È giusto ripensare al calendario scolastico, ai ritmi e ai modi con cui si fa scuola. È stato strutturato per un altro tempo. E occorre riformarlo insieme anche ai docenti, mettendo al centro i bambini e i ragazzi, i loro tempi di apprendimento, la proposta didattica.
La legge 112/1999 assegna alle Regioni competenza sul calendario scolastico nel rispetto del numero minimo di giorni previsto a livello nazionale. Le singole scuole, nella loro autonomia, possono modulare l’orario di lezione, il calendario interno (in molte fanno già la settimana corta) e inserire qualche breve pausa nel corso dell’anno.
Ed ecco alcuni spunti al dibattito che si è appena aperto.
La prima cosa evidente per chi fa scuola è che è necessario ragionare in modo diverso in base alle età.
Se la scuola dell’infanzia comincia il 1° settembre, perché non anticipare la data d’inizio anche per tutte le scuole del primo ciclo, dando la possibilità alle singole scuole, nella loro autonomia, di utilizzare quelle giornate aggiuntive per fare delle pause nel corso dell’anno scolastico o per introdurre la settimana corta come accade in tutte le scuole del mondo?
Sul tema della chiusura delle scuole del primo ciclo, invece, è necessario tener conto dei limiti che esistono a livello nazionale. Mentre la scuola primaria potrebbe continuare fino al 30 giugno come quella dell’infanzia, per le medie la necessità di finire l’esame di Stato entro il 30 giugno impone dei tempi diversi.
Circa le scuole superiori, invece, penso si debba fare un discorso completamente diverso. Il fatto che gli studenti dopo i 14 anni abbiano la libertà di scegliere dei percorsi che permettano loro di mettere a frutto passioni e talenti durante la pausa estiva è prezioso, ma non è detto che non si possa anticipare anche per loro di almeno una settimana l’inizio della scuola. Questo permetterebbe di dare alle scuole un bonus di giorni a disposizione per costruire pause mirate nell’arco dell’anno. Pause che, sia nel caso del primo che del secondo ciclo, potrebbero incentivare anche la possibilità di stare con le famiglie e di allungare la stagione turistica nella nostra riviera (tema scottante che tutti i politici cercano di evitare).

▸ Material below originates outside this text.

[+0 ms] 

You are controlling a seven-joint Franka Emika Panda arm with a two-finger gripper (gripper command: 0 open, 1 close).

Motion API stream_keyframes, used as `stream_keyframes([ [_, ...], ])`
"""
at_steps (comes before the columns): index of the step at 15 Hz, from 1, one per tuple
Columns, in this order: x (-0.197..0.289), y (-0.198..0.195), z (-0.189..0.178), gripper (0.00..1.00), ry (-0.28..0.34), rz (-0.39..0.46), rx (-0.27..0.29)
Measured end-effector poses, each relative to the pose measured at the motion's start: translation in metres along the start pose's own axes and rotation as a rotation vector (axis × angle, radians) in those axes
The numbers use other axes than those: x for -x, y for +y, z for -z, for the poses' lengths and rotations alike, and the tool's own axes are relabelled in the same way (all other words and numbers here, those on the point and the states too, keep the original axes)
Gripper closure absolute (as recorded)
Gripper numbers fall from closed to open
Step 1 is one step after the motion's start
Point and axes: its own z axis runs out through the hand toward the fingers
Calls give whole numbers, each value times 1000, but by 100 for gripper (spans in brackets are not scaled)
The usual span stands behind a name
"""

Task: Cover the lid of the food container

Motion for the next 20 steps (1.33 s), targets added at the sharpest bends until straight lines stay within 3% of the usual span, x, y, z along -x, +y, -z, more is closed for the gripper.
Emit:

Il dibattito sul calendario scolastico in questi anni è stato sempre condizionato da un argomento che ha bloccato qualunque cambiamento: il clima troppo caldo della nostra regione. Se prendessimo veramente sul serio questa affermazione, dovremmo cambiare anche i tempi di apertura e chiusura delle scuole dell’infanzia e smettere di fare lezione in tante giornate torride di maggio o di settembre.

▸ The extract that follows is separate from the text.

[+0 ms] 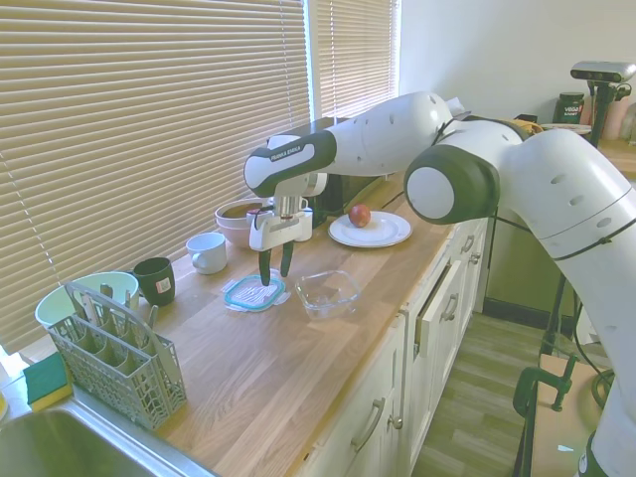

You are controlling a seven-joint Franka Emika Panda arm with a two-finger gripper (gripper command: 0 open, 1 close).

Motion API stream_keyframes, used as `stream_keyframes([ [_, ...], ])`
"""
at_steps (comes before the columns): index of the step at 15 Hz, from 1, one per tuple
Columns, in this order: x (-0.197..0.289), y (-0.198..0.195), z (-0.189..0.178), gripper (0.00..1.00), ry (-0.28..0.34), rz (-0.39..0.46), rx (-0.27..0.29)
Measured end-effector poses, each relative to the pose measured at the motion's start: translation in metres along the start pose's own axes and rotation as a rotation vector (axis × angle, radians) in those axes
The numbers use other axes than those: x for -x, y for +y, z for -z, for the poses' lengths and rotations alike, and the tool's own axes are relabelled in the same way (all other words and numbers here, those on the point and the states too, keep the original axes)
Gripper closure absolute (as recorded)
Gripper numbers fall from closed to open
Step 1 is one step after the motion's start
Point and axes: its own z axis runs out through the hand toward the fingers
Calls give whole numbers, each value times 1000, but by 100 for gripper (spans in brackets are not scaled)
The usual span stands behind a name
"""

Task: Cover the lid of the food container

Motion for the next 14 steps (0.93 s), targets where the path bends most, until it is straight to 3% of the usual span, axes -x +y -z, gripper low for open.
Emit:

La verità è che dovremmo cambiare gli spazi di apprendimento ed attrezzarli per fare lezione nelle diverse stagioni, utilizzando anche le aree esterne. E che spesso si pensa alla scuola come a 5 ore dietro a un banco ad ascoltare.
Il primo problema della scuola non è la “temperatura”, ma la qualità della proposta, i tempi e i luoghi in cui si costruisce.